Dear David is a 2023 American supernatural horror film directed by John McPhail, based on Adam Ellis' Twitter thread of the same name. It stars Augustus Prew, with Andrea Bang, René Escobar Jr., Cameron Nicoll, and Justin Long in supporting roles.
Produced by BuzzFeed Studios, the film follows BuzzFeed employee Ellis (Prew), as his attempt to retaliate against online trolls results in a haunting from a demon-possessed Ghost.
Dear David was released in theaters and to streaming and Digital video formats on October 13, 2023, by Lionsgate Films, to negative reviews from critics.
In 2017, two teenagers enter the late David's chat room, trolling him. After asking a third question about their future cause of death, the teenager gets killed later that night.
At BuzzFeed, Adam heeds his boss Bryce's request to create "authentic original content". Adam retaliates against trolls—prompting a response from David calling him "mean", which Adam ignores. In the next morning, Adam's rocking chair moves on its own, later seeing David on it in a hallucination, continuing with a vision of David and his past life.
Evelyn encourages Adam to get sleep—he instead researches "Dear David" and paranormal activity. Adam encounters David in a dream and asks who he is, with David answering he's "just a follower". In the next night, Adam moves to a unit upstairs in the same apartment complex, however his hallucinations persist.
In the next day, everyone at BuzzFeed celebrate the success of the Dear David thread. Bryce tells Adam to add multimedia. After hesitating, Adam makes the Dear David story interactive by adding a vote on what to do if David appears again—an exorcism was chosen. Trolls continue to berate Adam; he claps back. On an early morning, Adam asks what David wants with him, later waking up with a nosebleed after David slams a typewriter at his face last night. While hunting for David, he encounters Kyle, who comforts him.
Adam recounts his situation to Kyle, who resents him for his unresponsiveness, eventually leaving him in disappointment. Adam later posts that David may want him dead. After initially ignoring the unknown caller, Adam answers—the caller has his voice. At night, he gets dragged to where David is shown disturbing photos. His father scolds him for this, after which David chokes him. Linda kills David.
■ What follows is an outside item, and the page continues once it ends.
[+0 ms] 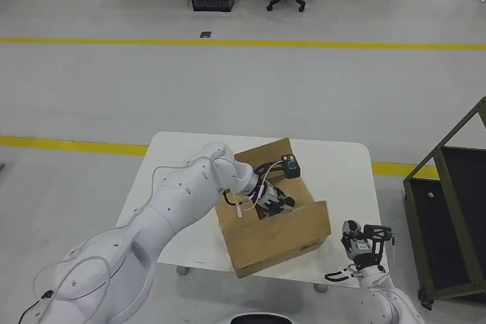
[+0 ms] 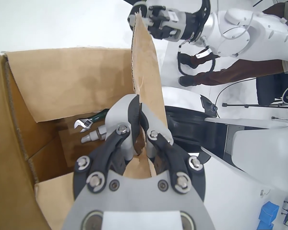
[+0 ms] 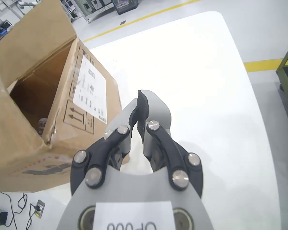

A representation of David is drawn the next day with half a head. Bryce proposes a worldwide expansion of Dear David, which Adam reluctantly agrees to. He calls Kyle to help track the owner of David's handle; he agrees despite privacy concerns.
A woman visits Adam recalling his experience with David, concluding that David may be connected to Adam. He visits Phyllis, who cites another connected case: that of "Loopy Linda". Adam watches her video, realizing her actions match what happened to David, who may be possessed.
Adam goes to the hospital where David was admitted, finding he is already dead. He secretly searches for David's file, discovering his body went missing. Adam goes inside Dr. Landers' home to find her, but finds Linda hanging by the stairs.
Adam dozes off, calling Kyle in a dream while Self-harm. Evelyn chides Adam for his responses (which he did not send) and deserts him. Kyle tells Adam that David's handle doesn't exist, and to move on. A list sent by Norris angers Adam, not realizing it said " be yourself" instead of " kill yourself". Bryce recommends a break for Adam, whose reputation and credibility decline.
Adam accidentally asks a third question to David, losing control, instigating a fire; he sees a vision of people criticizing him.
As the complex burns, Evelyn and Kyle visit him in worry after Adam fails to answer their calls. After their reassuring remarks, Adam successfully kills David while escaping the complex with them. They apologize for dismissing Adam's claims of being haunted—Adam promises to be more open.
Meanwhile, Chloe, one of the trolls, gets possessed and continuously smashes her head on the table.
In July 2020, BuzzFeed Studios and Lionsgate Films announced a partnership to produce and distribute a number of feature films. In November 2021, BuzzFeed and Lionsgate acquired the rights to the story from New Line Cinema and hired John McPhail to direct.
In more negative reviews, Tomris Laffly of TheWrap called Dear David "a dull horror film that's anything but scary." In a one out of four star review on RogerEbert.com, Monica Castillo stated that "something is lost in moving Dear David from its native digital platform," negatively comparing it against Zola, a 2020 movie also adapted from Twitter. David Ehrlich, on a review published by IndieWire gave a grade of D+ and wrote "Alas, this low-rent, no-energy, seen-it-all-before genre wank left me absolutely terrified of returning to an era when micro-blogged cries for help could last for half a year and run the length of a novella."